Mieux que le Festival de Cannes

Les productions s’enchainent et bientôt la liste des films est impressionnante. Nous savons bien qu’il ne faut pas laisser retomber le soufflé et les élèves nous le rappellent tout le temps. « C’est quand qu’on les regarde ? » On bloque une date, on invite tous les élèves du secondaire et du primaire, les professeurs de cours généraux, les éducateurs, les thérapeutes, les logopèdes et la direction dans la grande salle.

Silence, ça tourne...

Rires, larmes, étonnements, cris, chaque petit film est entrecoupé par des tonnerres d’applaudissements. L’heure prend la vitesse de la lumière et tout le monde a passé un très bon moment. Les commentaires d’après projections sont unanimes parmi tous les acteurs qui entourent les enfants : « C’était vraiment extra, on ne les voit jamais comme ça en classe, en consultation ou dans les pavillons ».

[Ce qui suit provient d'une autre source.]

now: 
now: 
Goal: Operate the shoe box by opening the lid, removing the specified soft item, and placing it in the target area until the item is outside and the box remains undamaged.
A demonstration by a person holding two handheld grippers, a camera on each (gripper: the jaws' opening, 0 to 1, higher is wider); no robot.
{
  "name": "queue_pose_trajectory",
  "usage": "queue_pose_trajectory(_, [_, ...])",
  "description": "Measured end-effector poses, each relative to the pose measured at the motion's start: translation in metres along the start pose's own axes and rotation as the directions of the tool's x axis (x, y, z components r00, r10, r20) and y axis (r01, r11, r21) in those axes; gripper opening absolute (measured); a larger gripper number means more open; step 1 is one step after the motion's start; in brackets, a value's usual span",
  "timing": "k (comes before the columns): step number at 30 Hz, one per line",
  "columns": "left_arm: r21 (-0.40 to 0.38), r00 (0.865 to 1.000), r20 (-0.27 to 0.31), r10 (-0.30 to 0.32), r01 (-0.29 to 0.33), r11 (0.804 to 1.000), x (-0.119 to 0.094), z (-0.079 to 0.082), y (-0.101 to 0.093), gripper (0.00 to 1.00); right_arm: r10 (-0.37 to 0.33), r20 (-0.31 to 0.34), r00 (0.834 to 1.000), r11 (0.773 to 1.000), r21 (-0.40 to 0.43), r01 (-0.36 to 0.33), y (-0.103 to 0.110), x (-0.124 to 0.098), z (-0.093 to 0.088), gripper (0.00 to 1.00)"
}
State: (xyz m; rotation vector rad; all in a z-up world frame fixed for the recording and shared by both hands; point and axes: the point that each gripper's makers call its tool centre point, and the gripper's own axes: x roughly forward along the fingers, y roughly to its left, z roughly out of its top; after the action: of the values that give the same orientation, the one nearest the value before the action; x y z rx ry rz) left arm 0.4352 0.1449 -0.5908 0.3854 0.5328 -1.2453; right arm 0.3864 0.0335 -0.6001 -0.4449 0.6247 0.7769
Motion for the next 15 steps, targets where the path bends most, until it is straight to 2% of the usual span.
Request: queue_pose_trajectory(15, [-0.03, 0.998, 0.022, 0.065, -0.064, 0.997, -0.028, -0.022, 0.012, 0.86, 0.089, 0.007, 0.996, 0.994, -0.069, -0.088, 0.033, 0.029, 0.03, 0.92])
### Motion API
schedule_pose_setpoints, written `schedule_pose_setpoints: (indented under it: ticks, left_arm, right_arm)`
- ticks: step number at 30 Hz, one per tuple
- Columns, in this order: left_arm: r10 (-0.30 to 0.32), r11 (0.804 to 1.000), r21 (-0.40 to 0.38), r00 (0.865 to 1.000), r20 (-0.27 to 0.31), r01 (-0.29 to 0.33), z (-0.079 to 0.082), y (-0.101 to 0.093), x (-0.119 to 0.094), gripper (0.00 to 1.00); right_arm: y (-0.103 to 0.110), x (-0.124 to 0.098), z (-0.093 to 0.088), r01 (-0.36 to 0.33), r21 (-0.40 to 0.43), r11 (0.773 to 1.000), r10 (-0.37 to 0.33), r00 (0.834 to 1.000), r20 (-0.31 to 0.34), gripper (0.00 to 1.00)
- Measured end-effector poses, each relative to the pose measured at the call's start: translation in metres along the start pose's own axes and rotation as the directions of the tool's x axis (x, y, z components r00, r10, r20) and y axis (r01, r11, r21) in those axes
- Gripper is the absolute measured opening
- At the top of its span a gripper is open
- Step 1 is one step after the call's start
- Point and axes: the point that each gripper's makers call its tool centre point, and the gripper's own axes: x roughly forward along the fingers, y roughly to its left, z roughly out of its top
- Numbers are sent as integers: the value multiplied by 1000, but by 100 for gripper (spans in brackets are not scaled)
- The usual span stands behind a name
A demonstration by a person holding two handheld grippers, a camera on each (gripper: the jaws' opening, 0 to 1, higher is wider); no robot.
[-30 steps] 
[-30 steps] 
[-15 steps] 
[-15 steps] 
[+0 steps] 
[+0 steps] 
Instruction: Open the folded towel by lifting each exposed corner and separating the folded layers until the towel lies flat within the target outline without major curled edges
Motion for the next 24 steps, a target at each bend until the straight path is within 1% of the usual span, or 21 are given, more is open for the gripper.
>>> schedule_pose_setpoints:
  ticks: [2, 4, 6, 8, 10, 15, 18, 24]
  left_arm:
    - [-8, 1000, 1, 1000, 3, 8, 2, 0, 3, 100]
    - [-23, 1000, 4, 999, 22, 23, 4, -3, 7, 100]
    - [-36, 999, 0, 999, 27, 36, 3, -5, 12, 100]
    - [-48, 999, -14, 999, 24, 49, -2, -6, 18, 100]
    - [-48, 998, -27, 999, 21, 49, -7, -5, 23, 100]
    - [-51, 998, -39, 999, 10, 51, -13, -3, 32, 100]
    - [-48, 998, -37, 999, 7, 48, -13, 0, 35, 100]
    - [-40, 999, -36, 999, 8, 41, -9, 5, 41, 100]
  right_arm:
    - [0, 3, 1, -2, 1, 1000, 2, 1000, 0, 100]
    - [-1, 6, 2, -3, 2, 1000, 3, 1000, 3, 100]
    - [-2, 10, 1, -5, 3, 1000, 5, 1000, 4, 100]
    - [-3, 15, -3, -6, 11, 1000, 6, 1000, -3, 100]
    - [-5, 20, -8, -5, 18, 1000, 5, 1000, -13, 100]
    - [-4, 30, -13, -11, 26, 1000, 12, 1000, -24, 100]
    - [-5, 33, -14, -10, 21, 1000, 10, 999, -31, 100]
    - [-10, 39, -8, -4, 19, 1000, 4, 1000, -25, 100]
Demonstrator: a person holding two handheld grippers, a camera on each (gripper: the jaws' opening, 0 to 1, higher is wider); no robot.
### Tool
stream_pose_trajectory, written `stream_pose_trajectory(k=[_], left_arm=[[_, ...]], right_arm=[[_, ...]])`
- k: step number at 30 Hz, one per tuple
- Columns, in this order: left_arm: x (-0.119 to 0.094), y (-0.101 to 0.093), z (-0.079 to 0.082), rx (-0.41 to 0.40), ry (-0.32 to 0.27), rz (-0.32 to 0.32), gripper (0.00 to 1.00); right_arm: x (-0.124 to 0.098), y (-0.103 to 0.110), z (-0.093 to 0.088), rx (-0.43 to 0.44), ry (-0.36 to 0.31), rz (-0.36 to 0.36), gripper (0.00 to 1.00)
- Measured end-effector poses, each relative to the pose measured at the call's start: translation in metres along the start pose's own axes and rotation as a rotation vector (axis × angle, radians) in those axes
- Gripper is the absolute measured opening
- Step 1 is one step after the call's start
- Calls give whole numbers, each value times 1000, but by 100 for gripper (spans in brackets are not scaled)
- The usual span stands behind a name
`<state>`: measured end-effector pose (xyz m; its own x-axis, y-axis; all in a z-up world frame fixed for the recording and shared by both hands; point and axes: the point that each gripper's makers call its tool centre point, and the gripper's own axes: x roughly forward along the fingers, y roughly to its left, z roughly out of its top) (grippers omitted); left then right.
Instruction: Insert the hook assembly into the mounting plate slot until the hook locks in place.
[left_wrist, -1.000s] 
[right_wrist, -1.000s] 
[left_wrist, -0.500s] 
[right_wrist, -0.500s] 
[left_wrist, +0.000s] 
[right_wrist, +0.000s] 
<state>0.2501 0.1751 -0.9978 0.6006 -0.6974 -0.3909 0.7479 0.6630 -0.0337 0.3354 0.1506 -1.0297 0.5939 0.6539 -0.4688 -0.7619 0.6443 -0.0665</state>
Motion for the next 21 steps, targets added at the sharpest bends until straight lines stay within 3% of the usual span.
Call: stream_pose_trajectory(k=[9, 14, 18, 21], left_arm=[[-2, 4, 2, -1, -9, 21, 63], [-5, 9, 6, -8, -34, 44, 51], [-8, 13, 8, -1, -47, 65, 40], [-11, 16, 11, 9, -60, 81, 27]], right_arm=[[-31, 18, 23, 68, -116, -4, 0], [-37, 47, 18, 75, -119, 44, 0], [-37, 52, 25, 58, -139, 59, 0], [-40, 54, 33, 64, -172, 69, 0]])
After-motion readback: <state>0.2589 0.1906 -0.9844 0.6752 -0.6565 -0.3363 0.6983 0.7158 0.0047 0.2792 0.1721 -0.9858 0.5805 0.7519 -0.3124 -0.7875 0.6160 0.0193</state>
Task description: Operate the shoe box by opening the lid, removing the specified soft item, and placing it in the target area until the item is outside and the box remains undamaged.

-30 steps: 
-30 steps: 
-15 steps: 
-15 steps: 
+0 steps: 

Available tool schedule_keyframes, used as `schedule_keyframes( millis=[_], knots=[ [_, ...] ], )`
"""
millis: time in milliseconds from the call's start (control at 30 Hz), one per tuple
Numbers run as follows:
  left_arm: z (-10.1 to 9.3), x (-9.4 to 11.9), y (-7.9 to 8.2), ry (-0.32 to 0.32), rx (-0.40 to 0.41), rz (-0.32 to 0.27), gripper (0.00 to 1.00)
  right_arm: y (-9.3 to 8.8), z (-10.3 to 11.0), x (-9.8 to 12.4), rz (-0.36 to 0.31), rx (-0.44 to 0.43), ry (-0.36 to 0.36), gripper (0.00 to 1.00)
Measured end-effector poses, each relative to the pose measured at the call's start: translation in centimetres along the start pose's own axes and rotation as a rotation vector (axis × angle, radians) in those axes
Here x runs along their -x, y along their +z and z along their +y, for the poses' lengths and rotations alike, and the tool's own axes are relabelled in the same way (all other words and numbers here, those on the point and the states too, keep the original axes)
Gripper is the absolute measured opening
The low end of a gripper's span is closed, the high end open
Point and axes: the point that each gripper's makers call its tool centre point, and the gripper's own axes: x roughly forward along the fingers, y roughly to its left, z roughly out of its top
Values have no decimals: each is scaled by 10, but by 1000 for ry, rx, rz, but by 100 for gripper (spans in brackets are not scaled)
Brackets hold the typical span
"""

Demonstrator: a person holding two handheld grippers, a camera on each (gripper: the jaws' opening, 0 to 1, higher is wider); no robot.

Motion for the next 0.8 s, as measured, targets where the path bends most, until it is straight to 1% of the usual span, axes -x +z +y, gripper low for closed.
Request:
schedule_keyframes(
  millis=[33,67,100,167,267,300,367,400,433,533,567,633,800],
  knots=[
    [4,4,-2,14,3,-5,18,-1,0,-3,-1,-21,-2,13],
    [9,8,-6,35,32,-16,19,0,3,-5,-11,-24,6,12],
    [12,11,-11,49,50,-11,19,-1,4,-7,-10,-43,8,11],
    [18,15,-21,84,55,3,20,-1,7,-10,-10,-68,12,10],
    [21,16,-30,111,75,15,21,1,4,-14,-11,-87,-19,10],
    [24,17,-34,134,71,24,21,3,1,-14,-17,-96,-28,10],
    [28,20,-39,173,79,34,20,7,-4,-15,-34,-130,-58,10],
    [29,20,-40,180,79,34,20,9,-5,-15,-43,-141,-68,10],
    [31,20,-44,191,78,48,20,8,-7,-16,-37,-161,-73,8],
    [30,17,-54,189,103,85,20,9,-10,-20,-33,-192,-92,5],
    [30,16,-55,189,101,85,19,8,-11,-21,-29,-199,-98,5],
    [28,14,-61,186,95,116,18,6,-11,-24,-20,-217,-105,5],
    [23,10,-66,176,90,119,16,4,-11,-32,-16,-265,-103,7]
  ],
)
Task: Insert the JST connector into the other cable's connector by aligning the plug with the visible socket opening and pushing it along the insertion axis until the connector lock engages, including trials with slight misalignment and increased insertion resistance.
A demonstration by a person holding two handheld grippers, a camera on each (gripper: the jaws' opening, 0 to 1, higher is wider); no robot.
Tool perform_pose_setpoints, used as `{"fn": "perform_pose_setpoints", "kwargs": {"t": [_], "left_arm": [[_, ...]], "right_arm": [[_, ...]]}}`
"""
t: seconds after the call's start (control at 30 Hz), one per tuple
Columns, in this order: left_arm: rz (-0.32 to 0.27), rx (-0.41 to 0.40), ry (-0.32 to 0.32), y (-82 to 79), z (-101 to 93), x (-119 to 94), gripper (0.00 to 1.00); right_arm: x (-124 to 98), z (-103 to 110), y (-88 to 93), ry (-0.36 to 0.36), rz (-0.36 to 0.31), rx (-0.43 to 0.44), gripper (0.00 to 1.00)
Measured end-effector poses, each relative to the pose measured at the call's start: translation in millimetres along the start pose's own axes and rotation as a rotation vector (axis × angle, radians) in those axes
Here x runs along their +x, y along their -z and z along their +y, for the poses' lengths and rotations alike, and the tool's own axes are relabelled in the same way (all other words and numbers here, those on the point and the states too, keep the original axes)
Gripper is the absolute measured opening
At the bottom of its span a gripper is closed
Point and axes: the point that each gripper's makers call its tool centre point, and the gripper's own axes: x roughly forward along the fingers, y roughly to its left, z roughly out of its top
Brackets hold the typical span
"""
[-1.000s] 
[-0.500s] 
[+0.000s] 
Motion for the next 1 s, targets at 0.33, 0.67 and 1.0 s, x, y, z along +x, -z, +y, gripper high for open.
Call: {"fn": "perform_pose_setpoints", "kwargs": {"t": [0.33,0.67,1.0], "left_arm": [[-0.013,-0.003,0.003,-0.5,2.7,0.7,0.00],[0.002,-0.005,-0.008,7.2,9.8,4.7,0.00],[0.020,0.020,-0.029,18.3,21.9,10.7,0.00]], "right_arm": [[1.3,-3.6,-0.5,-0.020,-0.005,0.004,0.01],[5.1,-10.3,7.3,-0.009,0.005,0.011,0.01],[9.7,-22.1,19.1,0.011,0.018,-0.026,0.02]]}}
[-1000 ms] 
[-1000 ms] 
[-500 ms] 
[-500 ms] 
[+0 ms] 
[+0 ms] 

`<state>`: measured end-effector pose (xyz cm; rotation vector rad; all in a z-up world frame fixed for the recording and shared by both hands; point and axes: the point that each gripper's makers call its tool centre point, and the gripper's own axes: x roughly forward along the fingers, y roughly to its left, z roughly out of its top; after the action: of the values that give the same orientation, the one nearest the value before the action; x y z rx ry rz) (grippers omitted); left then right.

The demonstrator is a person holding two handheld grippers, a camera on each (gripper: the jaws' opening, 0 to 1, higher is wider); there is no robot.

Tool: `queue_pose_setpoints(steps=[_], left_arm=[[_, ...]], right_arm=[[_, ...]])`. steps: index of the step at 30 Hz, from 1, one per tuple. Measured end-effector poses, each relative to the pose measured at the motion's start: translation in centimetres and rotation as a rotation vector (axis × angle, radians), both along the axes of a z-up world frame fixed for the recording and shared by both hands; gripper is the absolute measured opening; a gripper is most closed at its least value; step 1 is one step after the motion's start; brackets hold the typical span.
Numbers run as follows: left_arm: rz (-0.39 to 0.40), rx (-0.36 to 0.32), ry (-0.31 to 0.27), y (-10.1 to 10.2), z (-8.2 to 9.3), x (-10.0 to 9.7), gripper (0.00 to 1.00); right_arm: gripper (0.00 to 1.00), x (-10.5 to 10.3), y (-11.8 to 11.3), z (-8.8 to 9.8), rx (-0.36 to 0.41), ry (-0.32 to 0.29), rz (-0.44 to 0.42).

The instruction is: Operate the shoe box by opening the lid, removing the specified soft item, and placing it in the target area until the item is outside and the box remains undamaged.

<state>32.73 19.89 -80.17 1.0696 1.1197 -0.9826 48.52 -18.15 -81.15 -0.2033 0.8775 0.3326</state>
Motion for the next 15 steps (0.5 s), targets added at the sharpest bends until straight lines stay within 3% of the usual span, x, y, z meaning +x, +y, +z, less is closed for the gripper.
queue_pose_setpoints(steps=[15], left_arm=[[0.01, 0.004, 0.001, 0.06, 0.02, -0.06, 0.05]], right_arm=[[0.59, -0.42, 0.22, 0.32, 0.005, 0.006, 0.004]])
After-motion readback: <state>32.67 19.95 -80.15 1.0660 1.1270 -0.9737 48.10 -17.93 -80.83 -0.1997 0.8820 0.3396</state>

Prochaine étape, sans doute la plus importante, re-projeter tous les films, mais cette fois devant leurs parents. La valorisation par la vidéo auprès de leurs pairs, auprès des adultes qui s’occupent d’eux et enfin, auprès de leurs familles est essentielle à leur (re)construction. Une souffrance qui s’exprime et qui peut être enfin reçue.

notes:

[1Sorte de bande dessinée, une suite d’images dessinées anticipant le découpage plan par plan d’un film ainsi que les mouvements de caméra. Il sert de complément au scénario lors du tournage.